7 de noviembre de 2010

El Caldero

En tiempos remotos, había en la gran Rusia, dos ciudades separadas por más de mil verstas, la una se llamaba Komgrad, y estaba situada al este, mientras que la otra se llamaba Kapgrad, y estaba en poniente. Las dos cuidades vivían sin relacionarse, lejos la una de la otra, simplemente, se soportaban. Sin embargo, porque nunca se sabe cuando uno ha de contar con el diablo, ambas estaban unidas por un cable de telégrafos, tan largo como la distancia que había entre ellas.

Los habitantes de Komgrad, nunca visitaban Kapgrad, y estos jamás ponían sus pies en Komgrad, ambas se bastaban solas para existir. Pero una noche de tormenta, se produjo un inusitado acontecimiento, una tormenta inesperada, con todo su tronar y relampaguear en mitad de la oscuridad, alcanzó con uno de sus rayos el cable, con tan mala fortuna, que una enorme descarga recorrió el hilo hasta alcanzar el edificio de cada ayuntamiento. Toda aquella fuerza desató un terrible incendio, cuyas pavorosas llamas alcanzaron más de treinta metros de altura y cuyo resplandor podía verse desde la ciudad vecina al otro lado del mundo, haciéndolos creer que el fin de la humanidad estaba cerca.

En la ciudad de Komgrad, la gente acudió inmediatamente a la llamada de su alcalde, éste repartió los cubos que había en el almacén general y formaron una fila tan larga como fue preciso para llegar desde el corazón de la misma hasta el río que calmaba su sed, de uno a otro se pasaban los cubos hasta que el agua caía como la lluvia sobre las llamas, cuando alguien abandonaba la fila agotado o desganado, el resto cubría su puesto alargando el espacio que los separaba, no sin antes ajustar las cuentas con aquél que rehusaba formar parte de ellos. Con el paso de las horas, el fuego fue cediendo lenta y pausadamente hasta que finalmente se extinguió por completo.

Mientras tanto en Kapgrad, cada ciudadano libre acudió con su propio cubo, algunos no tenían, y otros sí, cada uno recorría por su cuenta el trayecto que separaba la ciudad del río, había unos que después de tres o cuatro viajes debían descansar y no regresaban, otros decidieron dejar que la mayoría terminara el trabajo mientras esperaban pacientemente con su cubo a que todo llegara a su fin, incluso hubo peleas y reyertas entre aquellos que no tenían y los que sí. El fuego se agitaba según llegaban los baldes, a veces llegaban todos y las llamas parecían morir, otras, apenas cuatro o cinco y éste se reavivaba, hasta que finalmente también allí se dio por vencido.

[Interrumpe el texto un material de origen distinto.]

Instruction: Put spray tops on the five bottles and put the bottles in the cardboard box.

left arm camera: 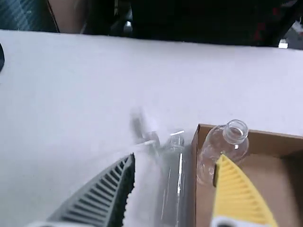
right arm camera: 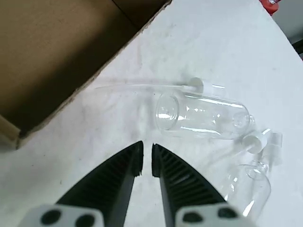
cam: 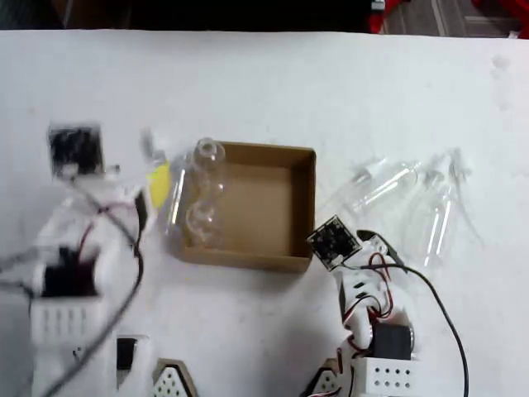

Cuentan también algo que nadie supo explicar, porque nadie pudo imaginarlo antes de que fuera verdad. A la mañana siguiente al devastador incendio, el alcalde de Komgrad vendió los terrenos del calcinado ayuntamiento para que la gente de Kapgrad construyera allí un gran centro comercial, y la ciudad se quedó sin cubos. Dicen sin embargo, que a pesar de todos los años transcurridos, de vez en cuando, por los amplios pasillos de aquella flamante y resplandeciente construcción, el último hombre de Komgrad, muy anciano ya, con un lazo rojo en la solapa, se pasea con un caldero agujereado, mientras algunos ciudadanos de Kapgrad, rebuscan en la basura, algún caldero donde preparar una sopa de cebolla, y gritan a quien quiera oírles, ¡Se arreglan tinajas, ollas, sartenes, pucheros...!, él murmura y musita ¡y yo tamién lañooor!